▸ WHAT IS EXPECTED
Nothing but an exact copy is asked for: the lines in the material below from the one with "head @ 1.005" through the one with "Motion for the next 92", pictures excluded.

▸ PROVIDED ENTRIES

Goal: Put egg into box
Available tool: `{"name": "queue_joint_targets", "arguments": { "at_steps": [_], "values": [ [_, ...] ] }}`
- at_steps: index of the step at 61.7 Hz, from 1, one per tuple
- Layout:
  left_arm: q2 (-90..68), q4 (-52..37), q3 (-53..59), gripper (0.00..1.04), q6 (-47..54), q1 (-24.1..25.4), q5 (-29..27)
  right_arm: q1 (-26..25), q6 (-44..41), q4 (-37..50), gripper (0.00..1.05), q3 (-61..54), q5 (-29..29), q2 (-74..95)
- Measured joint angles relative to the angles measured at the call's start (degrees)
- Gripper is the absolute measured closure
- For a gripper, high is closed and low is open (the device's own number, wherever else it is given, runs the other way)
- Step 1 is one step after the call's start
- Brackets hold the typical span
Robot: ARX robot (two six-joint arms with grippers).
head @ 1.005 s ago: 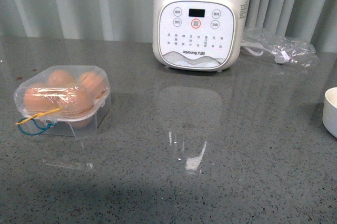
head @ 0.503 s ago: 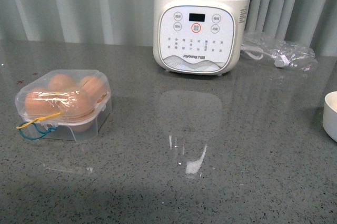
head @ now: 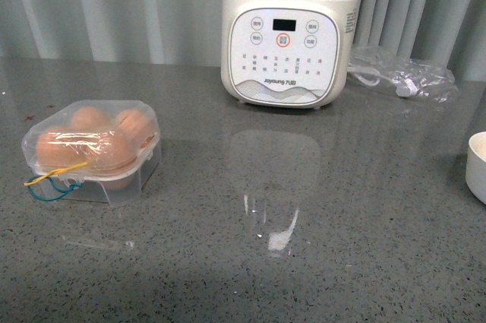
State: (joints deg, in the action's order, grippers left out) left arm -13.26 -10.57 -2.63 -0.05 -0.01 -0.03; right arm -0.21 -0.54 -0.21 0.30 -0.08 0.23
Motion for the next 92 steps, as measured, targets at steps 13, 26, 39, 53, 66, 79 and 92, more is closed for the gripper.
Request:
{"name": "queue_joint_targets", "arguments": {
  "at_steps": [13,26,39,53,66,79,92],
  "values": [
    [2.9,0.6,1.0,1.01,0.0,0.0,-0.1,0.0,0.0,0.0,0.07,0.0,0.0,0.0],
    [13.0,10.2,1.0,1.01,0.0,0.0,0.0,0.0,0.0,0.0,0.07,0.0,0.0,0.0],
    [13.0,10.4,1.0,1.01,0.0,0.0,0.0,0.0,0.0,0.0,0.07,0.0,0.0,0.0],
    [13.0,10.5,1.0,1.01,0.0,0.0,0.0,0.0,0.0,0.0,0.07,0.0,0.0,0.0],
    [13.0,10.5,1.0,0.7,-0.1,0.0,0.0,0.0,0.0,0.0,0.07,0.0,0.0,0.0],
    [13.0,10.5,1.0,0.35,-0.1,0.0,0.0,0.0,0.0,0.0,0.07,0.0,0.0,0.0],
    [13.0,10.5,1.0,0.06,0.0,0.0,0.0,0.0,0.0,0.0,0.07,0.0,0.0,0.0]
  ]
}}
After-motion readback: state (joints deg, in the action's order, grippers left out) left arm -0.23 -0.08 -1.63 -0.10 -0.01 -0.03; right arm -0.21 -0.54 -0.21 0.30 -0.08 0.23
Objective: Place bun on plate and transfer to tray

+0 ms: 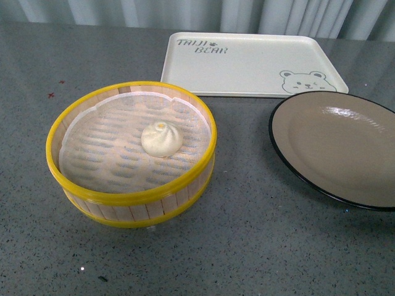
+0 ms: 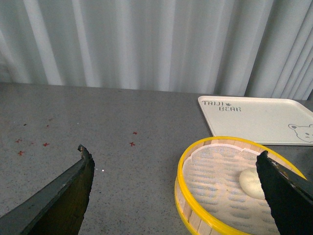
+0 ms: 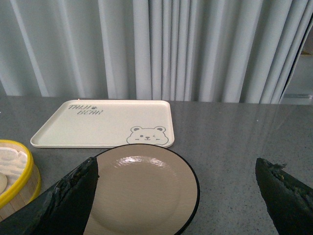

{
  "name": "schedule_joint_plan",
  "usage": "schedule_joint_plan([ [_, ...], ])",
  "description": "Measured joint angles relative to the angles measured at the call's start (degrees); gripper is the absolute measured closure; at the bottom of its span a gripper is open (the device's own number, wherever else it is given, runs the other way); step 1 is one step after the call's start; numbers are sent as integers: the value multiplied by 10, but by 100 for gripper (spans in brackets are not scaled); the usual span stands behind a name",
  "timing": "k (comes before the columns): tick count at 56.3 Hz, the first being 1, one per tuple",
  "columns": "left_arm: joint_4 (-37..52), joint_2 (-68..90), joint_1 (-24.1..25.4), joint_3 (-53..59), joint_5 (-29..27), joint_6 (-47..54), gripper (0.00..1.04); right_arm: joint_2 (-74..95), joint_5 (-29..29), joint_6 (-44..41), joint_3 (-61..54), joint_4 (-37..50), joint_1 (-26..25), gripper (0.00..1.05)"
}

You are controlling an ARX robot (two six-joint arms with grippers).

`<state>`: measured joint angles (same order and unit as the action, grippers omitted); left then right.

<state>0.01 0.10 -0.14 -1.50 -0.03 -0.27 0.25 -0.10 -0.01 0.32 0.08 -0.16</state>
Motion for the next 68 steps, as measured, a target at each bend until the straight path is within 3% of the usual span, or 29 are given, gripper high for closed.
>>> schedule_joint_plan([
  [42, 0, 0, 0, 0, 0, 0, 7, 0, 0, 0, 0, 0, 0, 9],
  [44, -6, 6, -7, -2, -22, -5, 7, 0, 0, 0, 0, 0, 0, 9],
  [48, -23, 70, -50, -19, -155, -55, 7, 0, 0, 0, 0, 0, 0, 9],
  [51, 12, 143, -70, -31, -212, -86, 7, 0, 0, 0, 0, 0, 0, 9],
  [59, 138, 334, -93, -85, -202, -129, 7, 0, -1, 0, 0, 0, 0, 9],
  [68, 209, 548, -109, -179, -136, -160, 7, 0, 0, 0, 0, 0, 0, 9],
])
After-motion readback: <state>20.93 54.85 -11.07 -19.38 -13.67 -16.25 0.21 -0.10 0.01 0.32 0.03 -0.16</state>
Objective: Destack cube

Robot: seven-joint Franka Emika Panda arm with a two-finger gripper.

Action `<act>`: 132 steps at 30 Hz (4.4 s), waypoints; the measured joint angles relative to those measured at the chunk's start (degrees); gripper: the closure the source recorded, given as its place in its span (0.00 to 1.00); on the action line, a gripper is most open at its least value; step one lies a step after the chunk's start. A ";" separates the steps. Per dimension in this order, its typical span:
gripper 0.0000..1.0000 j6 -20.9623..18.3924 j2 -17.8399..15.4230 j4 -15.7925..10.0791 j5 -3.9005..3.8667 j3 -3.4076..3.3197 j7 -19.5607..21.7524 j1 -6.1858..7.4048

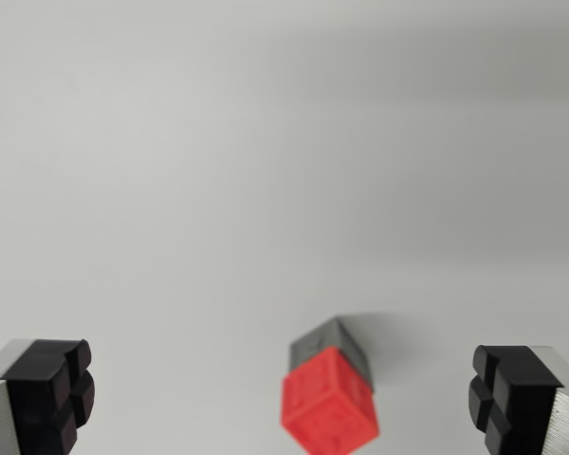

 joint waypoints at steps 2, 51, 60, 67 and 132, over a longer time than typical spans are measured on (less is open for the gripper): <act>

▸ TASK OUTPUT
head @ 1.005 s ago: 
head @ 0.503 s ago: 
head @ now: 
State: (joints deg, in the action's order, grippers left out) left arm -13.26 -10.57 -2.63 -0.05 -0.01 -0.03; right arm -0.21 -0.54 -0.21 0.30 -0.08 0.23
Motion for the next 92 steps, as measured, targets at steps 13, 26, 39, 53, 66, 79 and 92, more is closed for the gripper.

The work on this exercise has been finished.